As I made my exit at the reasonable hour of 10.30pm, I suddenly felt guilty for judging them all. I had been sociable enough throughout, but still secretly harboured my sense of superiority over those for whom organised dating is an idea of fun. Surely your own friends would do a far better job of entertaining you, or at least at choosing someone suitable to do it for them? But then again, I am clearly not the target audience – even they probably think that 19 year-old students shouldn’t really need help finding someone to bump and grind with (although I’m not so sure – Oxford can be a barren land) – and I certainly don’t have such a busy and stressful work life as they clearly did.

Indeed, there’s a reason why ‘the dating industry is absolutely huge’, as the lovely Jenny and Nicola of SlowDating explained to me, and that is the mere fact of modern life. All work and barely any play makes efficiency the key. We all know that there’s no supply where there isn’t demand, and delegating our love lives to computers and professionals, though perhaps unromantic, is really very practical in terms of sheer probability if nothing else.

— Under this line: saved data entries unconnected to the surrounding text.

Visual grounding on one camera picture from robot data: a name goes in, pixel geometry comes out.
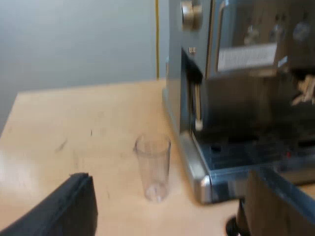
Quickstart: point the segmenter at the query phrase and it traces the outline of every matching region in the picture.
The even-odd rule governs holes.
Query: knob
[[[182,29],[197,30],[201,26],[202,12],[201,5],[193,5],[192,1],[181,2],[182,8]]]
[[[270,32],[269,40],[270,42],[279,42],[284,39],[285,29],[281,25],[275,25]]]
[[[258,42],[259,39],[259,29],[257,29],[255,26],[251,25],[247,29],[247,34],[244,38],[244,44],[245,45],[253,45]]]
[[[304,42],[310,35],[311,26],[306,22],[300,22],[293,31],[293,38],[300,43]]]

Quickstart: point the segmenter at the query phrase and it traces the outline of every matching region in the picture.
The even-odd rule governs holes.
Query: red light
[[[290,157],[291,157],[291,152],[290,152],[290,151],[287,151],[287,152],[286,152],[286,157],[287,157],[287,158],[290,158]]]

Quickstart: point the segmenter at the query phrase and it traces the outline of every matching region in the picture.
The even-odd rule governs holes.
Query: light wooden table
[[[0,138],[0,229],[70,174],[87,172],[94,178],[98,236],[225,235],[237,201],[194,200],[163,110],[164,87],[152,81],[19,94]],[[161,204],[143,196],[132,151],[142,132],[172,140],[170,193]]]

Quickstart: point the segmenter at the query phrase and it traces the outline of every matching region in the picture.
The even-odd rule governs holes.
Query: drip tray
[[[299,142],[300,147],[294,148],[281,140],[260,141],[255,137],[244,141],[231,139],[225,143],[210,143],[198,138],[196,141],[210,171],[261,165],[315,153],[312,142]]]

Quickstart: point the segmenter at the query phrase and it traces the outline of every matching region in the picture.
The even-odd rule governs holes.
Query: gray wall
[[[160,0],[160,76],[168,55]],[[149,80],[154,0],[1,0],[0,133],[19,91]]]
[[[165,78],[165,62],[169,50],[168,1],[169,0],[159,0],[159,75],[161,78]]]

So. Organised dating. Entirely understandable, but fun? Really? Not an evening of UNfun exactly, but only ever mildly amusing, and I don’t think that was on account of my relative youth – I’m sure banal small talk will still be banal small talk in fifteen years time, even if I’m more practiced at it. And as Paulo (the only other speed dating virgin there) pointed out to me, nowadays, in this world of instant gratification, where we don’t take the time to get to know people before dismissing them out of hand, it is rather ironic that we have turned so readily to speed dating as the answer. Perhaps we should simply learn to be more comfortable with being alone, or at least just hope and pray that your friends never run out of people to set you up with.